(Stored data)
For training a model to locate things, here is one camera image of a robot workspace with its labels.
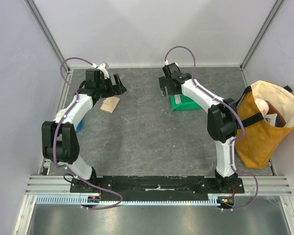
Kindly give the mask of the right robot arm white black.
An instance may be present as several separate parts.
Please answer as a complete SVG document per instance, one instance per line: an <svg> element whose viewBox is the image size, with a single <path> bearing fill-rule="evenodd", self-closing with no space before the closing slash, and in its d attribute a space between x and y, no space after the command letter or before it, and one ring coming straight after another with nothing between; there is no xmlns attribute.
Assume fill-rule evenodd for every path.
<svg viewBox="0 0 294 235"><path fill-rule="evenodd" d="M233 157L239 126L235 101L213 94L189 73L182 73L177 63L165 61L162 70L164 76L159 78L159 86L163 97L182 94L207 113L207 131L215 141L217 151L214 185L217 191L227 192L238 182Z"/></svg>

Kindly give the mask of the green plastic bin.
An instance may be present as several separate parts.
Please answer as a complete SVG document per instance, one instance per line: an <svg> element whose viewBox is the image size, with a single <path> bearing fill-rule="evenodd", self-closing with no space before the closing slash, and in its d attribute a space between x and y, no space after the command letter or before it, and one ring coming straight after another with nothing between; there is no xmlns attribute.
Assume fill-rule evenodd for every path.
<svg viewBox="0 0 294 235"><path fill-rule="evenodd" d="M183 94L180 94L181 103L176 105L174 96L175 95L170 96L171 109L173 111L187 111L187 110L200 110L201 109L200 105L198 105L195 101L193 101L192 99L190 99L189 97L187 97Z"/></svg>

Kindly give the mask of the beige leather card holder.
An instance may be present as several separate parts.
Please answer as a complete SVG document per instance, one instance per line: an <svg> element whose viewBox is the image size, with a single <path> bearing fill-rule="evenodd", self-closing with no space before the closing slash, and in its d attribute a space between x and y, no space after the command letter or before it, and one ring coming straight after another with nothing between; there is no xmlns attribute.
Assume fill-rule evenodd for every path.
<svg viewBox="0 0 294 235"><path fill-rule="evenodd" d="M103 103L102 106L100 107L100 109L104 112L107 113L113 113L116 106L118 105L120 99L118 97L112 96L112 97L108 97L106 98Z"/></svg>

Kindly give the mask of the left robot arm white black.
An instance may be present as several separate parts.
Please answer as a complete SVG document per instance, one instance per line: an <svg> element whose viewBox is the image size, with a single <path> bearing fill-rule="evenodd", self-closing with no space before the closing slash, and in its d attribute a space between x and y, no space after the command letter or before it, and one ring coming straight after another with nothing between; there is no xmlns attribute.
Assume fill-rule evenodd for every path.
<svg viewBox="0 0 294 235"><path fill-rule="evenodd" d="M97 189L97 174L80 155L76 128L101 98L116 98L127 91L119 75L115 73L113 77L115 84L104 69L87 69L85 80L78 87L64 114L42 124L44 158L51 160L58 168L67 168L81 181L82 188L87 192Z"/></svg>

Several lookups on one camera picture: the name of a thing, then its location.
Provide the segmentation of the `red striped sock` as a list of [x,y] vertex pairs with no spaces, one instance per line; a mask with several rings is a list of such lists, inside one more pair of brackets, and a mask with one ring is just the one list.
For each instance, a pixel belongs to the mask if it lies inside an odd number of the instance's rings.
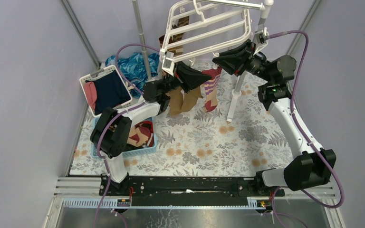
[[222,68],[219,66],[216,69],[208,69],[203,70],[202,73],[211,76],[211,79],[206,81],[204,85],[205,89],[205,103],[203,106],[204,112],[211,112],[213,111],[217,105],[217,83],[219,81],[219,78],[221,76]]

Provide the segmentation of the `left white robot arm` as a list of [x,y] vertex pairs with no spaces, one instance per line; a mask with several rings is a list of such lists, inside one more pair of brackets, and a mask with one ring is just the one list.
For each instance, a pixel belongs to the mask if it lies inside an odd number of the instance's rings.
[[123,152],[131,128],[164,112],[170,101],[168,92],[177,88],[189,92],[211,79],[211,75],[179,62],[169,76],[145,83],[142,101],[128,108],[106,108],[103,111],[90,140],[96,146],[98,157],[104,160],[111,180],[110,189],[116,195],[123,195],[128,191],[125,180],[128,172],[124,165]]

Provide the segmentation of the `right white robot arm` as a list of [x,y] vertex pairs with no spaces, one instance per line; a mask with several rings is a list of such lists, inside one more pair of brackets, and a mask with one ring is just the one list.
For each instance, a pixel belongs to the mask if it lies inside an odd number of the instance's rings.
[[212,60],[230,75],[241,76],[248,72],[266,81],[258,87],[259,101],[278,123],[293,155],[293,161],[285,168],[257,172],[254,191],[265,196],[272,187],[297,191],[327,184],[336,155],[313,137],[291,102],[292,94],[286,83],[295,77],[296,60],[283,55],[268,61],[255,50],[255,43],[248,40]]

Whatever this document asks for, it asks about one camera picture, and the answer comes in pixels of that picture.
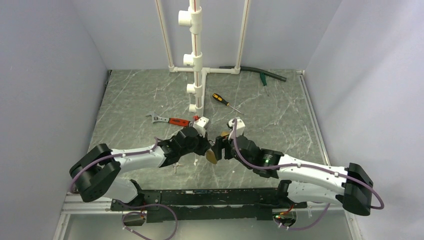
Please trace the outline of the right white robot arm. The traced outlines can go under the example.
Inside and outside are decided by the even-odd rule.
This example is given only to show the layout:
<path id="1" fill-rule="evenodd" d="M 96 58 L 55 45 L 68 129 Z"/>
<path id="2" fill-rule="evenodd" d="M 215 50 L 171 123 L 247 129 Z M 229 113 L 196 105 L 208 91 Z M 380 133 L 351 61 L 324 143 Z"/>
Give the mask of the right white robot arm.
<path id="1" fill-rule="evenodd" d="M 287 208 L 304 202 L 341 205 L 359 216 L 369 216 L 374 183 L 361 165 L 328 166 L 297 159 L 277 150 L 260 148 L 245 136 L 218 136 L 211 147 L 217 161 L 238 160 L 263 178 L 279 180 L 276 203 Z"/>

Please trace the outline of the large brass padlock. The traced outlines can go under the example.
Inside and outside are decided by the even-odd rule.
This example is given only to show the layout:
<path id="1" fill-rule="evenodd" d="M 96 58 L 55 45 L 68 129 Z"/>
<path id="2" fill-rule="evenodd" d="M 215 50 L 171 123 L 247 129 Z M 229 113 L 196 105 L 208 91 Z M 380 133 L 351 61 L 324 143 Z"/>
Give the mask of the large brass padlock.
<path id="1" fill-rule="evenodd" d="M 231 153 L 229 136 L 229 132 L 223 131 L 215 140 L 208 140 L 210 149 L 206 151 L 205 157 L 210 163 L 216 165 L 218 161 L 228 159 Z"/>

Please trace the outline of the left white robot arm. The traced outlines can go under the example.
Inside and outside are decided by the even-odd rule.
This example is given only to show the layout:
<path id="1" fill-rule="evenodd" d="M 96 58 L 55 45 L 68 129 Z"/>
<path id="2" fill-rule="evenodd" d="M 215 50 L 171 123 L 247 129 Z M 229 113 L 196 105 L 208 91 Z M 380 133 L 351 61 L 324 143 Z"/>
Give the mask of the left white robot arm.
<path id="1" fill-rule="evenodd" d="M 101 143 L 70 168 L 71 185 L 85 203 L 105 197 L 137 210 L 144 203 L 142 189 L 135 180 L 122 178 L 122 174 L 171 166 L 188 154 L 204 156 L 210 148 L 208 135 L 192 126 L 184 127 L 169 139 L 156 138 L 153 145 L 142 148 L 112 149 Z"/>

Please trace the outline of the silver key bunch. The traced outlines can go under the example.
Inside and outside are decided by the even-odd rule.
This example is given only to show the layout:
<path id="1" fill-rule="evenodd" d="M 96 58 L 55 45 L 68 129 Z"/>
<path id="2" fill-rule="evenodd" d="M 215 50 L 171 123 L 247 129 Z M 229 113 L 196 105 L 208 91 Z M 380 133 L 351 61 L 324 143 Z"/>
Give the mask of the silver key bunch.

THE PROBLEM.
Go through the data above and find the lines with the word "Provide". Copy each of those lines.

OUTPUT FOR THIS EXERCISE.
Provide the segmentation of the `red striped sock` as a list of [x,y] vertex pairs with no spaces, one instance per line; a mask with several rings is a list of such lists, inside one more pair of brackets, and a mask with one ring is just the one list.
Provide the segmentation of the `left white robot arm` as a list of [x,y] vertex pairs with no spaces, one instance per line; a mask with several rings is a list of such lists, inside one more pair of brackets, and a mask with one ring is just the one list.
Provide the segmentation of the `right white robot arm` as a list of [x,y] vertex pairs with no spaces, one instance per line; a mask with several rings is a list of such lists, inside one more pair of brackets, and a mask with one ring is just the one list.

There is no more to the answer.